Thursday, July 21, 2011

Home with my baby

    My kids and I are together all the time.  Really, I don’t leave them very often.  I get an occasional night out with my friends at Starbucks but I almost always leave the house for our "mom's night out" after putting the kids to bed.  Tim and I get dates once in a while but “once in a while” means four months sometimes go by between our dates.  So, I am with my 5 beautiful children ALL the time.  They go to Wal-Mart with me, they go grocery shopping with me, they sometimes go to the bathroom with me (in all honesty, only the baby is ever permitted into the bathroom with me, and then only if she really insists).  But, you get the point.  The only consistent break I get is on my nightly walk, and it is not at all unusual for one of the the older kids to join me even then, biking alongside as I stride briskly around the block several times.   My walks, which last about 45 minutes or so, are a very traumatic experience for my youngest child though.  She is almost 2 and still in that crazy mommy-love stage where it pains her to be apart from me for even a minute (thus, the insistence that she join me in the bathroom sometimes).  Anyway, when I leave for my walk my baby stands at the door crying as it shuts in her face.  She is fine, of course, as soon as the door clicks shut and I set off down the driveway.  The tears are for dramatic effect, as with all toddlers.  Recently it got to a point that every night upon my return, the dramatics would start again though.  Not dramatic crying and carrying on, but a dramatic reunion, as though I had been gone for years.  As soon as I’d open the door the whole family would look to the little one and say, “Mommy is home!”  and she would smile and run to me and want to be picked up.  She would snuggle with me, no matter how sweaty I was from my workout, and wrap her little arms around mine and say, “home.”   At first, this little scene only ever occurred after our long nightly separation.  But lately, it has been happening more and more.  If I go back to my bedroom to talk on the phone in peace for 15 minutes, leaving her in the family room playing nicely with her siblings, she will come to me as soon as I emerge and hold my arm tightly saying, “home”.   If I manage to take the laundry out to the washing machine without her following closely on my heels, she will find me as soon as possible and look up at me and say, “home”.  

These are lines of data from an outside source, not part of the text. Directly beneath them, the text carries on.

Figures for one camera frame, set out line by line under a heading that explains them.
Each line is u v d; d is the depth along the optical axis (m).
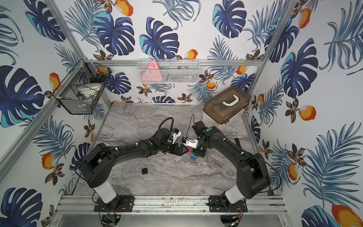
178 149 0.76
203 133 0.61
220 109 0.89
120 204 0.73
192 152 0.76
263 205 0.76
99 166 0.47
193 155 0.84
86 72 0.92
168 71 1.02
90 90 0.80
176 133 0.80
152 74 0.90
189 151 0.84
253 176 0.43
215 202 0.75
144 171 0.85
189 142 0.75
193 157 0.87
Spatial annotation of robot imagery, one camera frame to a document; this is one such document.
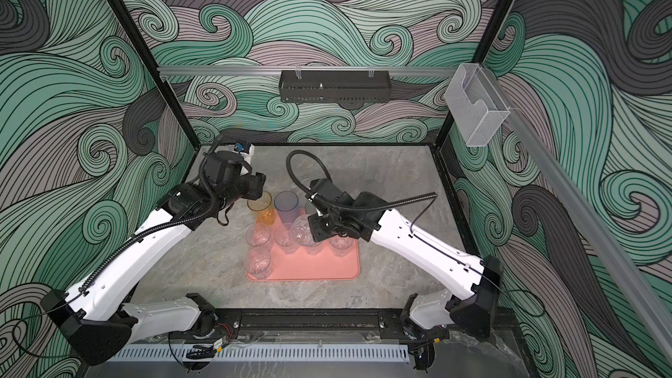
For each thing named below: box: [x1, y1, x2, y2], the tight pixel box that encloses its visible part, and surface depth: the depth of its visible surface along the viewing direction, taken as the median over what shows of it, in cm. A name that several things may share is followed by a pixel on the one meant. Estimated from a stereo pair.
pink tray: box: [246, 224, 361, 281], surface depth 87 cm
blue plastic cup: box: [273, 189, 300, 226], surface depth 87 cm
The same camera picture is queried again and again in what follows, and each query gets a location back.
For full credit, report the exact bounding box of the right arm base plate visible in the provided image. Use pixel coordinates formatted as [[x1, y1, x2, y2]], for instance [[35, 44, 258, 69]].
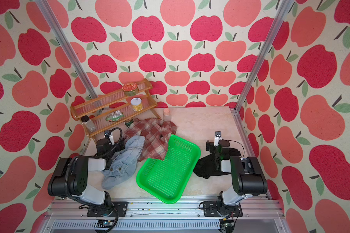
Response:
[[198, 202, 243, 218]]

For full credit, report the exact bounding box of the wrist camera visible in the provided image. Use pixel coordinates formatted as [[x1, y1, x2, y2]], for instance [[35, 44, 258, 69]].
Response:
[[104, 130, 115, 145], [214, 131, 222, 147]]

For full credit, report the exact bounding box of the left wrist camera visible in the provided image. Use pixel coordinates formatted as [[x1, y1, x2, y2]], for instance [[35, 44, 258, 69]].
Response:
[[104, 130, 115, 145]]

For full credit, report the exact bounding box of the green plastic basket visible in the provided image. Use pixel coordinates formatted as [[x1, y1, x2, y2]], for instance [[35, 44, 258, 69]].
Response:
[[136, 135, 201, 204]]

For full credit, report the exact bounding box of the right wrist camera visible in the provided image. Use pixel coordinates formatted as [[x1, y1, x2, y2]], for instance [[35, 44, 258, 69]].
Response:
[[214, 131, 222, 147]]

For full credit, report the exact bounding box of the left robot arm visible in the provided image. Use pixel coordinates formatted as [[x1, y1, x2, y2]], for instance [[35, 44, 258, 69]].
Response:
[[47, 138, 124, 210]]

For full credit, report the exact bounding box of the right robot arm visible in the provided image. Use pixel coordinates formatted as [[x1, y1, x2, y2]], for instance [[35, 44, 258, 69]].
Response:
[[206, 138, 268, 212]]

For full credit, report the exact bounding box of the wooden two-tier shelf rack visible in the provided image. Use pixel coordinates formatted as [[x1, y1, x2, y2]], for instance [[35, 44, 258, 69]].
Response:
[[71, 79, 161, 139]]

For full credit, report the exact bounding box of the left aluminium corner post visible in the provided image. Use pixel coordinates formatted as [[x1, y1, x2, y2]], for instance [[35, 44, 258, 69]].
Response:
[[35, 0, 98, 99]]

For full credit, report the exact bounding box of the red plaid skirt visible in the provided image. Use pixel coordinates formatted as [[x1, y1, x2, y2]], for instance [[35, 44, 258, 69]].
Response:
[[123, 118, 177, 162]]

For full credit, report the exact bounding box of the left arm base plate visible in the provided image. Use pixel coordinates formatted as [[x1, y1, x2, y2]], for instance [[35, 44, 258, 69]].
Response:
[[87, 201, 128, 218]]

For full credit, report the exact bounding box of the black-cap spice jar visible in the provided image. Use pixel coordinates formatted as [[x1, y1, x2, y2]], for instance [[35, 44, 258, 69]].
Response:
[[80, 116, 97, 132]]

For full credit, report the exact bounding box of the red-lid tin can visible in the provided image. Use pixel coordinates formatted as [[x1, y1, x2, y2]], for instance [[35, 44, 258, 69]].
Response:
[[122, 82, 139, 97]]

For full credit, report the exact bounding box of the green snack packet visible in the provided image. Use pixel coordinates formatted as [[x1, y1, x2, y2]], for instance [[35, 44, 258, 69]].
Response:
[[106, 110, 124, 122]]

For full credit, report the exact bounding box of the black skirt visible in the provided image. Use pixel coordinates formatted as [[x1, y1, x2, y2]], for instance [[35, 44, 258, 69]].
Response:
[[193, 148, 241, 179]]

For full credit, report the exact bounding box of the aluminium corner post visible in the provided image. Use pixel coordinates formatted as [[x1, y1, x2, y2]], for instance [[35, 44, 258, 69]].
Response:
[[234, 0, 294, 114], [35, 0, 98, 99]]

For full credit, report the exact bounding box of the pink-cap clear bottle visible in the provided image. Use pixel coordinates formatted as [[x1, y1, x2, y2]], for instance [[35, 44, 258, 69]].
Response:
[[163, 108, 171, 121]]

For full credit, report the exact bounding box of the right aluminium corner post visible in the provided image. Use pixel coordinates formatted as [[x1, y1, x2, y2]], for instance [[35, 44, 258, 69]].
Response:
[[234, 0, 294, 114]]

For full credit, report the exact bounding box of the light denim skirt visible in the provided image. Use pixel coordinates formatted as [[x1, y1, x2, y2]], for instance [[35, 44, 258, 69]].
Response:
[[102, 136, 145, 190]]

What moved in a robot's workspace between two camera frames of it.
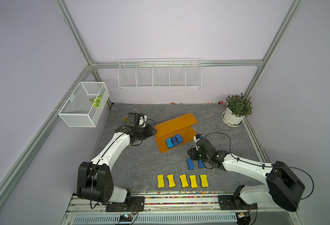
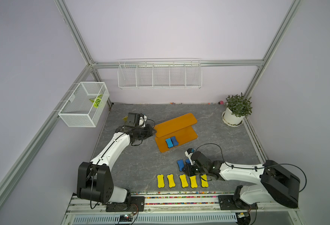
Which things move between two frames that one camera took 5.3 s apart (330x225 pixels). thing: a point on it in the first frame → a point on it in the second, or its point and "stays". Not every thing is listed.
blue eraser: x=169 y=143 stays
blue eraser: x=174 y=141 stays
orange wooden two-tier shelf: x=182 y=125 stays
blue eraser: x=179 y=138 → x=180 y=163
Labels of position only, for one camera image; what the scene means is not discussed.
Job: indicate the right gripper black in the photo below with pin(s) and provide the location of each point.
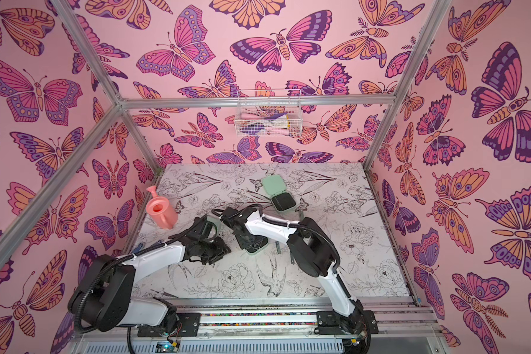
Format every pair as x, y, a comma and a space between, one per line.
246, 238

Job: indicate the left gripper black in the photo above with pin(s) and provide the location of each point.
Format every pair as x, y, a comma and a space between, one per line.
221, 251

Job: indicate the green nail clipper case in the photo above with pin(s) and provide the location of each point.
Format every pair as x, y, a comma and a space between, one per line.
216, 225

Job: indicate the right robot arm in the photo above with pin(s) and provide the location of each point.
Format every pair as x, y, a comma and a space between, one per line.
312, 250

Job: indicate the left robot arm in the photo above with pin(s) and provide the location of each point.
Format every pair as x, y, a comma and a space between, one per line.
104, 297

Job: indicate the pink watering can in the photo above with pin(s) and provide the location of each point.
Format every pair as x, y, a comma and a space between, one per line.
160, 210

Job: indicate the blue dotted work glove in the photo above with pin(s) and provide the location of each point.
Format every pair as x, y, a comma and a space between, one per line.
139, 247

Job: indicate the green circuit board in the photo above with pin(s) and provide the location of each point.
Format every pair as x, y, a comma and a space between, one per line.
167, 347

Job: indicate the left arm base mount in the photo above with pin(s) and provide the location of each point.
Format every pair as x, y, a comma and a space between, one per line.
179, 325

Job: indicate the white wire wall basket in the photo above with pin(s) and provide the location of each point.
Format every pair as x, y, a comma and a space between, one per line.
269, 112

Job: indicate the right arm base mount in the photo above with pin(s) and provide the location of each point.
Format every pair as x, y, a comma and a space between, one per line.
360, 323

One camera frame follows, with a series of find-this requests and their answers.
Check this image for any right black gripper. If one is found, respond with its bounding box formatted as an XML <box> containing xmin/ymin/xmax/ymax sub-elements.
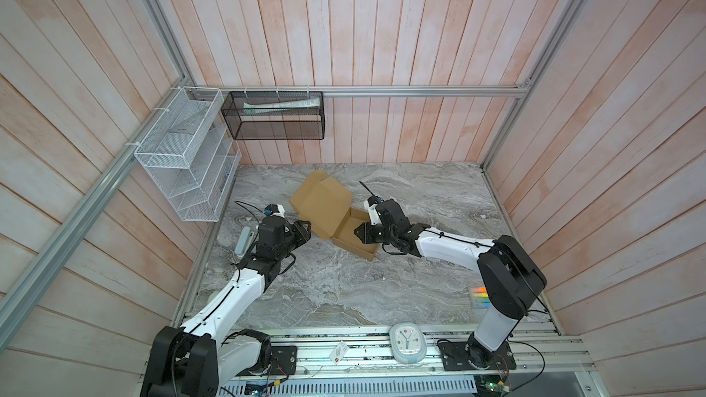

    Lately, when we are out she will look up at me and say, “uppa” (which means pick me up).  Then, when she is as close to me as possible, she will clutch my arms and say, “home”.  She has done this at church, at the store, in line at the post office.  Wherever we are together and she can hug me tight she will look at me and say, “home” all comforted and happy.  It is the sweetest thing.  My oldest daughter thinks her little sister is adorable and hilarious.  “Wherever you are is home for her,” she tells me laughing.  My daughters are both right.  The little one is referring to being with me as being home.  And, home is not at all about the place we are or the walls around us.  Home is about being with the people we trust, the people who love us and care for us.   Someday, the word “home” may no longer be associated with me in my little girl’s mind, but for now I am just grateful to be able to be home with her everyday.